Note: This is a public test instance of Red Hat Bugzilla. The data contained within is a snapshot of the live data so any changes you make will not be reflected in the production Bugzilla. Email is disabled so feel free to test any aspect of the site that you want. File any problems you find or give feedback at bugzilla.redhat.com.

Bug 1146967

Summary: Latest firmware update causes SIGILL on xbeginq instruction on Haswell processors
Product: [Fedora] Fedora Reporter: Amit Shah <amit.shah>
Component: glibcAssignee: Carlos O'Donell <codonell>
Status: CLOSED ERRATA QA Contact: Fedora Extras Quality Assurance <extras-qa>
Severity: unspecified Docs Contact:
Priority: unspecified    
Version: 21CC: amit.shah, awilliam, bojan, branto, codonell, fweimer, hancockrwd, hdegoede, jakub, kparal, law, luto, nonamedotc, pfrankli, spoyarek, thetaeridanus
Target Milestone: ---Keywords: CommonBugs, Reopened
Target Release: ---   
Hardware: Unspecified   
OS: Unspecified   
Whiteboard: https://fedoraproject.org/wiki/Common_F21_bugs#haswell-microcode
Fixed In Version: glibc-2.20-5.fc21 Doc Type: Bug Fix
Doc Text:
Story Points: ---
Clone Of: Environment:
Last Closed: 2014-09-30 03:47:18 UTC Type: Bug
Regression: --- Mount Type: ---
Documentation: --- CRM:
Verified Versions: Category: ---
oVirt Team: --- RHEL 7.3 requirements from Atomic Host:
Cloudforms Team: --- Target Upstream Version:
Embargoed:
Attachments:
Description Flags
gdb analysis of core dump
none
cpuinfo none

Description Amit Shah 2014-09-26 13:02:45 UTC
Created attachment 941562 [details]
gdb analysis of core dump

Description of problem:

The 2.1-8 update to microcode_ctl incorporates the latest Intel firmware.  This update causes rtm and hle instructions in glibc lock elision code to SIGILL, causing all apps on my Haswell system to crash.  The first crash happens in systemd-udevd, which means I don't get along much further in the boot sequence.

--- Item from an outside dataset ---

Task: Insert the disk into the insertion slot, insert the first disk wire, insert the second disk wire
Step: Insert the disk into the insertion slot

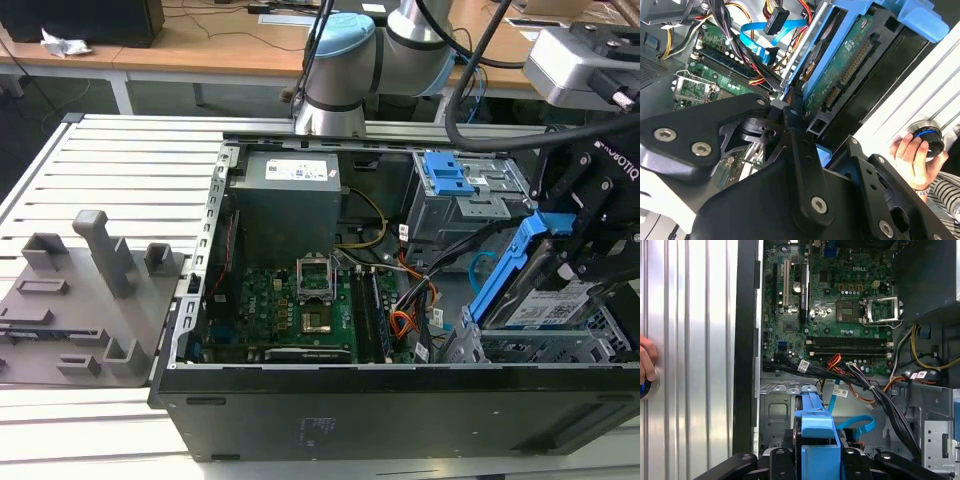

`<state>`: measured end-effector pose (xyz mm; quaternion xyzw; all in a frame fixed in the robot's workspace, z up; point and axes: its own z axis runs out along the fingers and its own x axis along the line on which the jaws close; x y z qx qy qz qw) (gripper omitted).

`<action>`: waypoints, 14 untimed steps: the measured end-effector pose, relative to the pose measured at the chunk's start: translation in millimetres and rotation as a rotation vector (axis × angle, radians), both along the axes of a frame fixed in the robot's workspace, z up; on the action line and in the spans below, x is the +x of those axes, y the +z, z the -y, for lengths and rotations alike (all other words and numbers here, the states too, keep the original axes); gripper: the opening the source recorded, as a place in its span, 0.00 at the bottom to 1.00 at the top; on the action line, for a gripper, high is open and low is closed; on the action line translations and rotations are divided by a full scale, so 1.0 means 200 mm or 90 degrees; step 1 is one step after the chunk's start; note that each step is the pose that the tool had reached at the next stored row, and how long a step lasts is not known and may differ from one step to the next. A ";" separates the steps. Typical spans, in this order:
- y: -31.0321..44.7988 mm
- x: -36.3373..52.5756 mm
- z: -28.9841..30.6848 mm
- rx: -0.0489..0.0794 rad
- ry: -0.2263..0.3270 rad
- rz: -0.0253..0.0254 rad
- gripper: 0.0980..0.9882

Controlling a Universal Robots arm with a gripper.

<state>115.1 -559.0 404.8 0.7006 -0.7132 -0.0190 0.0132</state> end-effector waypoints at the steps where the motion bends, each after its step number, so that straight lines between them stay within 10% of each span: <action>1: -0.007 0.000 0.000 0.000 0.000 0.0000 0.30; 14: -0.014 0.000 0.000 0.000 0.000 0.0000 0.37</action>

Siddhesh and I found this while debugging systemd-udevd core dumps, and we found xbeginq was the instruction getting SIGILL.

Checking for Intel errata, Siddesh found a reference to https://lkml.org/lkml/2014/9/18/218 where they mention this behaviour in the firmware might be deliberate (to keep advertising hle/rtm instructions, but causing them to SIGILL), rather than a bug.

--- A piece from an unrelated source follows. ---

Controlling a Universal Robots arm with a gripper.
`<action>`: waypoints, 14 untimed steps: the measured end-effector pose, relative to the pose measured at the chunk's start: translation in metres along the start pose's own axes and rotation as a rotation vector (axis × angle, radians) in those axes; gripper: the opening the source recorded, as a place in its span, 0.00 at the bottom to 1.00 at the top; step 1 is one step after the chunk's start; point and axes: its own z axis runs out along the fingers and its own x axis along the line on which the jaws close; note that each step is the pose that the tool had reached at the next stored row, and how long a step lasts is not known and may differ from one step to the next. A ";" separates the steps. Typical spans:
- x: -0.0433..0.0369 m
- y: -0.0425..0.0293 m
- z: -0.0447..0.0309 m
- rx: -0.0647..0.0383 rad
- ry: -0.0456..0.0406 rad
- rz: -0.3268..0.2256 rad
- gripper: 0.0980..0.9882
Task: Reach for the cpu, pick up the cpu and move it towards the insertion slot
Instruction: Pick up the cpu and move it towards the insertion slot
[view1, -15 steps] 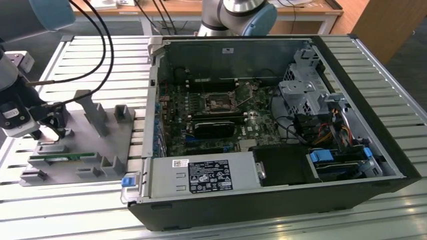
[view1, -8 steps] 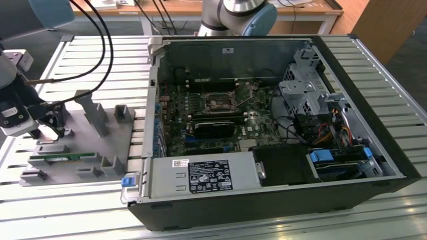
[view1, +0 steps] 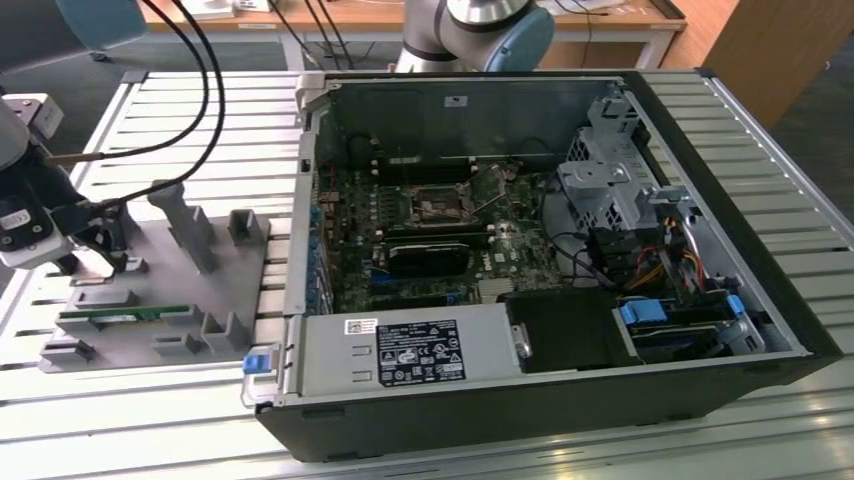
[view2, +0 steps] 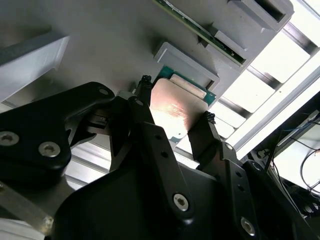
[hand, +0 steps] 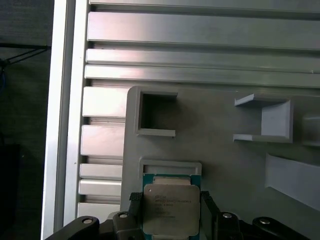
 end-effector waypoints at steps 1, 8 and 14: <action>0.0000 0.0000 -0.0009 0.000 0.0000 0.000 0.50; 0.0001 0.0004 -0.0082 0.000 0.0001 0.000 0.50; 0.0001 0.0007 -0.0149 0.000 0.0001 0.000 0.50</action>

We might need fixes across the kernel and glibc for this, or quirks for this hardware and microcode update in glibc and the kernel.

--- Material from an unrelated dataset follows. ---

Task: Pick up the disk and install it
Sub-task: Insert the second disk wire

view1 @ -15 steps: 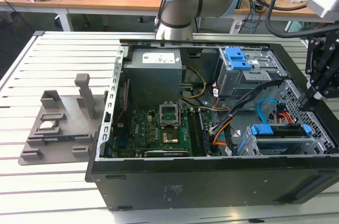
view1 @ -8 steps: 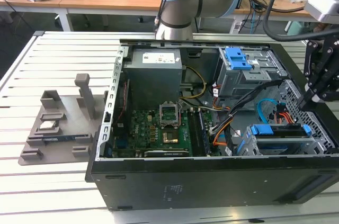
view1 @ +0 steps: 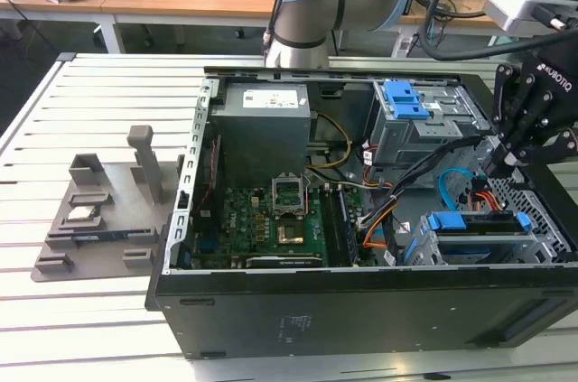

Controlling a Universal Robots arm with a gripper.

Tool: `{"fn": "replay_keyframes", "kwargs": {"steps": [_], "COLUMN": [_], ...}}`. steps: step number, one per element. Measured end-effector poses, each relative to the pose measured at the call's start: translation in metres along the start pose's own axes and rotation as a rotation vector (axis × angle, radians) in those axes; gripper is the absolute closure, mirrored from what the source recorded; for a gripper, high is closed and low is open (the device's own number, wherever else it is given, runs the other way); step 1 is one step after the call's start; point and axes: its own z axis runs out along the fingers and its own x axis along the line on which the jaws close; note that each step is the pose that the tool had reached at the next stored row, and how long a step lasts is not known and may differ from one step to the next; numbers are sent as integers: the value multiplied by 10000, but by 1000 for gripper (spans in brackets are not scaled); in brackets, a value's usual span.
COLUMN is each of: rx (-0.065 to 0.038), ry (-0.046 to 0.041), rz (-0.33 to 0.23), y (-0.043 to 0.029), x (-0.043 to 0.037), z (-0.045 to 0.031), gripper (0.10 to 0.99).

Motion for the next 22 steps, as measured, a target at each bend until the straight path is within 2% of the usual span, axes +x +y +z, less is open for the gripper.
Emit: {"fn": "replay_keyframes", "kwargs": {"steps": [2, 4, 5, 6, 11, 16, 17, 19, 22], "rx": [0, 0, 0, 0, 10, 15, 15, 15, 15], "ry": [1, 1, 0, -2, 15, 23, 24, 23, 23], "rz": [0, 0, 0, 3, -266, -412, -411, -412, -412], "y": [2, 3, 3, 8, 106, 109, 109, 109, 109], "x": [0, 0, -1, -1, -31, -31, -31, -31, -31], "z": [0, 0, 0, 2, 150, 158, 157, 158, 158], "gripper": [973, 851, 851, 784, 784, 784, 800, 925, 925]}}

Core dump info in attachments.

microcode_ctl-2.1-8 causes the badness; 2.1-7 is fine (which has older firmware).

Comment 1 Amit Shah 2014-09-26 13:03:21 UTC
Created attachment 941563 [details]
cpuinfo

Comment 2 Carlos O'Donell 2014-09-26 13:04:42 UTC
We are spinning an F20, F20, and Rawhide glibc with lock elision disabled. This will hopefully mean that nobody ends up with a broken system if they update glibc *and* the microcode_ctl package at the same time.

Comment 3 Carlos O'Donell 2014-09-26 13:16:55 UTC
Scratch builds for F20, F21 and Rawhide in progress.

Comment 5 Carlos O'Donell 2014-09-26 17:01:39 UTC
The rawhide build has somet testing issues I'm sorting out right now.

Final build for f21:
http://koji.fedoraproject.org/koji/taskinfo?taskID=7703592

Final build for f20:
http://koji.fedoraproject.org/koji/taskinfo?taskID=7703676

Comment 7 Fedora Update System 2014-09-26 18:19:12 UTC
glibc-2.18-16.fc20 has been submitted as an update for Fedora 20.
https://admin.fedoraproject.org/updates/glibc-2.18-16.fc20

Comment 8 Fedora Update System 2014-09-26 18:19:20 UTC
glibc-2.20-4.fc21 has been submitted as an update for Fedora 21.
https://admin.fedoraproject.org/updates/glibc-2.20-4.fc21

Comment 9 Carlos O'Donell 2014-09-26 18:35:18 UTC
*** Bug 1147062 has been marked as a duplicate of this bug. ***

Comment 10 Hans de Goede 2014-09-26 18:53:22 UTC
I've just tested the F-21 update for this, and I'm afraid that the problem is still present there. I've also regenerated my initrd to make sure that that included the new glibc too, but that did not help.

Comment 11 Andy Lutomirski 2014-09-26 18:54:44 UTC
There's a long discussion about a real fix here:

http://thread.gmane.org/gmane.linux.kernel/1790211

No great solution yet.

Comment 12 Carlos O'Donell 2014-09-27 03:59:32 UTC
(In reply to Hans de Goede from comment #10)
> I've just tested the F-21 update for this, and I'm afraid that the problem
> is still present there. I've also regenerated my initrd to make sure that
> that included the new glibc too, but that did not help.

Are you certain? This update absolutely removes elision, you shouldn't have any TSX usage going on after the update to glibc-2.20-4.fc21. Can you confirm the version of your installed glibc is correct? Can you track down if *all* your binaries fault or just some of them (statically compiled against libpthread)?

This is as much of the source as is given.